Ветер сделался еще сильнее, над головой раскачивались фонари, где-то лаяли собаки, а на улицах среди приземистых зданий не было ни души. Катя шла по узкой дорожке, покуда не оказалась возле засыпанного снегом дома, где горело единственное окошко, затянутое железной сеткой. Она поднялась на крылечко и постучала.
— Кого там еще несет? — раздался хриплый мужской голос.
— Откройте! — крикнула она, пересиливая ветер.
За дверью стало тихо, свет погас, и к окну приблизилась фигура человека.
— Что вам надо?
— Мне нужна помощь.
— Приходите завтра.
— Но мне нужно срочно.
— Ничего не знаю.
Козетта в отчаянии поглядела на темный дом, понимая, что за ночь она сойдет от беспокойства с ума, но тут дверь приотворилась, и тот же голос спросил:
— Ты одна? Заходи быстрее.
Он посторонился, пропуская ее в тесное помещение, заставленное ящиками, и, не поворачиваясь спиной, провел по коридору, с недоумением разглядывая возникшую, как привидение, запорошенную и закутанную в платок гостью.
Она не чувствовала страха — все казалось ей сном, начиная с того момента, как она села в Москве в самолет, и, как во сне, с ней происходило множество беспорядочных и неловких действий.

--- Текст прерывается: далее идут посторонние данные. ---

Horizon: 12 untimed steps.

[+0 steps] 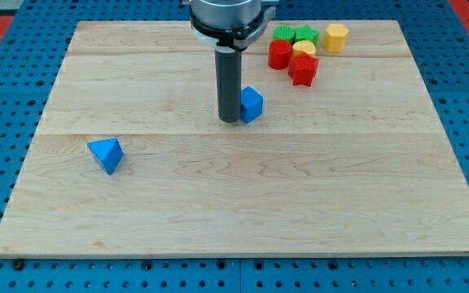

Сорокалетний, лысоватый, с опухшим от водки лицом начальник молча выслушал ее сбивчивый монолог, интерес в его глазах сразу угас, он зевнул и скучающе произнес:
— А, москвич, знаю. Ничего, оклемается. Это тут у многих бывает.
— Да как вы так можете? Вы же врач.
— Выпить хочешь? — перебил он ее.
— Нет.
Он пожал плечами, вышел в соседнюю комнату и, вернувшись с бутылкой водки, спросил:
— А ты кто ему? Невеста? И из самой Москвы приехала?